April 8:  Put in at the Wood River Lewis and Clark Center, on the Illinois
                   side of the Mississippi River, directly across the mouth of the
                   Missouri.  Crossing the Mississippi and entering the mouth of
                   the Missouri proved a major challenge.  I had to paddle into
                   the teeth of a 20+mph wind which had whipped the Mississippi
                   into something resembling the ocean in a squall.  For the first
                   time I was thankful that I had a lifevest.

                                 Richard begins his journey.

                   Once across the Mississippi, tired and drenched, I had to face 
                   the wind and the stiff 5 to 6 mph current of the Missouri.  After
                   5 1/2 hours of paddling, I had travelled 6 1/2 miles.  Exhausted,
                   I pulled ashore and set up camp.  There, I almost ended the
                   trip (and my life) prematurely when the butane gas cannister
                   for my stove ignited itself into a huge fireball.  Fearful that it 
                   would explode in my face at any second, I managed to kick it
                   into the water.  Fortunately, I had a back-up stove (with
                   different cannisters) which has worked fine since.

    April 9:  Faced strong headwinds again, but not as bad as yesterday.
                   Made about 10 miles in 6 hours of paddling.  I'm finding it
                   difficult to develop a rhythm with my paddling.  The wind is a 
                   hindrance, but equally frustrating are the countless exposed 
                   wing dikes that I must negotiate.  Built by the Corps of 
                   Engineers to control bank erosion, they are normally 
                   underwater, but with the unprecedented low level of the river,
                   they are all exposed.  Not only do I have to go into the middle
                   of the river to get around them, but getting around them 
                   requires  maximum effort because at their ends the river has
                   been constricted into a much stronger flow.  At the midstream
                   edges of the dikes, the current is closer to 8 or 9 mph.  One of
                   the dikes proved so difficult today that I couldn't get around it
                   and I ended up crossing to the other side of the river to try my
                   luck there.

  April 10:  No wind today!  I pulled into St. Charles at 3:30 to check in with
                   Mimi Jackson at the Lewis and Clark Center, and to make some 
                   repairs.  I discovered that not all of the dikes are exposed, and
                   managed to put some scrapes and chips in the outer shell of 
                   my kayak when I hit several hidden rocks.  In St. Charles I met
                   Scott Mandrell and Dave Hibler, two men who worked with Ken
                   Burns on his documentary, and who are local leaders in the
                   bicentennial project to replicate the original expedition.  They
                   were both extraordinarily helpful with their information, time
                   and support.

                                  A view of the Missouri.

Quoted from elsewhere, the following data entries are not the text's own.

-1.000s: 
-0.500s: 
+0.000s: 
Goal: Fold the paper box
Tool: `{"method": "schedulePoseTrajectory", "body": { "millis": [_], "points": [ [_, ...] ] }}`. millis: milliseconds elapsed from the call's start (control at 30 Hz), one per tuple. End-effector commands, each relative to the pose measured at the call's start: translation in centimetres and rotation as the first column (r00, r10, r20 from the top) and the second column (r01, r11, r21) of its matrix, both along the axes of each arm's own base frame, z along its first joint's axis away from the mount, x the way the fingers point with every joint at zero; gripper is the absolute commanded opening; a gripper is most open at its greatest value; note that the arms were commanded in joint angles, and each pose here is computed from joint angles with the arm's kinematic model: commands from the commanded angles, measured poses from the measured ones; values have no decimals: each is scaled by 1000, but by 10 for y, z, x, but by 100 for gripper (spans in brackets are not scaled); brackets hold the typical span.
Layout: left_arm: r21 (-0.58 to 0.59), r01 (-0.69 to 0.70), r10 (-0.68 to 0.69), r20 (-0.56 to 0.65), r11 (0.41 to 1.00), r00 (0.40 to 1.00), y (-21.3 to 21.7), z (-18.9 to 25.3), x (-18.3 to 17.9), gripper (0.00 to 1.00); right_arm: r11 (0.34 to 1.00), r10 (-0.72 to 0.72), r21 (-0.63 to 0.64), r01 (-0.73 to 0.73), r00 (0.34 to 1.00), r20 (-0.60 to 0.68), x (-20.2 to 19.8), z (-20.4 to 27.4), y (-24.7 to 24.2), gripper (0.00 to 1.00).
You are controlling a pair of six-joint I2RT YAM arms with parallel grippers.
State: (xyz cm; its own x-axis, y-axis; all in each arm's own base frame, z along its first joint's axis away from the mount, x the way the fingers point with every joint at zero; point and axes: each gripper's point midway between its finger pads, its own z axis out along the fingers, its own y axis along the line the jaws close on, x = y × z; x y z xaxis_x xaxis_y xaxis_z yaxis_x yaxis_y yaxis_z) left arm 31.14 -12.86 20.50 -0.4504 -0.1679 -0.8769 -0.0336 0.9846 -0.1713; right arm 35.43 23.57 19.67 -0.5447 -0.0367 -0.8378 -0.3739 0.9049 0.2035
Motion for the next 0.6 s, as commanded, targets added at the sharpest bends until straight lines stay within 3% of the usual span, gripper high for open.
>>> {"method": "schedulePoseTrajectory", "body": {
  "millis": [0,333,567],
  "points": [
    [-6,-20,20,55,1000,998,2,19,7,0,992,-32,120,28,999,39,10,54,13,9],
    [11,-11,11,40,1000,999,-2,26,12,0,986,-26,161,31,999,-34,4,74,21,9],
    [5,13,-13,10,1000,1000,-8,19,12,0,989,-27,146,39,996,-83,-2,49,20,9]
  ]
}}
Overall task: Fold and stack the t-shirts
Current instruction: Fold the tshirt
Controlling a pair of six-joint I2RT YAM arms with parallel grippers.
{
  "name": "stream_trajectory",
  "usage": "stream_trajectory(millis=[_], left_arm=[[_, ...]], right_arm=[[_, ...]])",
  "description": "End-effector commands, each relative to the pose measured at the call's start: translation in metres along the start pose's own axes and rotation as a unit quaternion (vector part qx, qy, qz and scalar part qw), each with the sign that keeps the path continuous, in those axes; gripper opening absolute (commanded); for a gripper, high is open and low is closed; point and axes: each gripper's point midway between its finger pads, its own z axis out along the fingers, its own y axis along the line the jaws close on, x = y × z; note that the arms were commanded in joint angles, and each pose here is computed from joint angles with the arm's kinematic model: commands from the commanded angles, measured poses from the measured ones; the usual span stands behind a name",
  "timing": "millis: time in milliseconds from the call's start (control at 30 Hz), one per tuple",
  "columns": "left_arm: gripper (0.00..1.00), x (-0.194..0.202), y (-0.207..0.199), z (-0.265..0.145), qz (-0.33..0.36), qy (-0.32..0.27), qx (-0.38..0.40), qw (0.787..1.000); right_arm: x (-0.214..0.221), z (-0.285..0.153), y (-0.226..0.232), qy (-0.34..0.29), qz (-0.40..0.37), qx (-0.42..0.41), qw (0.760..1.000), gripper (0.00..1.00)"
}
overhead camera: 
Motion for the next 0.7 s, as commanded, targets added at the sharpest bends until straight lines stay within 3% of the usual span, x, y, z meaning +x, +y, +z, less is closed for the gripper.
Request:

  April 11:  Got a late start today.  Dave put me up in his place last night, 
                   fed me a half dozen eggs this morning, and helped load my 
                   gear.  I put in at 10:00 and made good time.  I feel like I'm 
                   developing a rhythm to my paddling and a sense of what to 
                   expect from the river and the dikes.  I made 12 1/2 miles in 
                   6 hours, which is closer to what I'd hoped for on this section 
                   of the river.  Not facing a headwind makes a difference.

  April 12:  My best day yet.  With a light breeze at my back and a good
                   steady effort, I made 18 1/2 miles in 7 3/4 hours.  I've seen a
                   variety of wildlife: muskrats, otters, beavers, deer, and lots of 
                   birds, especially ducks, geese and herons.  Unfortunately, it's
                   virtually impossible to get pictures of them.  My camera is 
                   excellent, but in the kayak it's unwieldy, and I have to store it 
                   in the cockpit rather than on the deck, where I'd have easier 
                   access to it.  I would be better served with one of those small
                   disposable cameras that I could just keep in a lifevest pocket.

                             A view from on shore

  April 13: Another good day - 17 1/2 miles in 7 1/4 hours of paddling.
                  When I don't have to face headwinds, I can make the progress
                  I need in order to reach the Continental Divide before the first
                  blizzard.  I passed La Charette today, which for Lewis and Clark
                  was the last outpost inhabited by Europeans.

  April 14:  Mild weather, no wind, and 19 miles in 7 1/2 hours of paddling.
                   I hope to increase my paddling time in the next two weeks so
                   I'm doing between 8 and 9 hours consistently.  It will be easier
                   to do this as the sun rises earlier and sets later.  Right now I'm
                   building up my strength and stamina.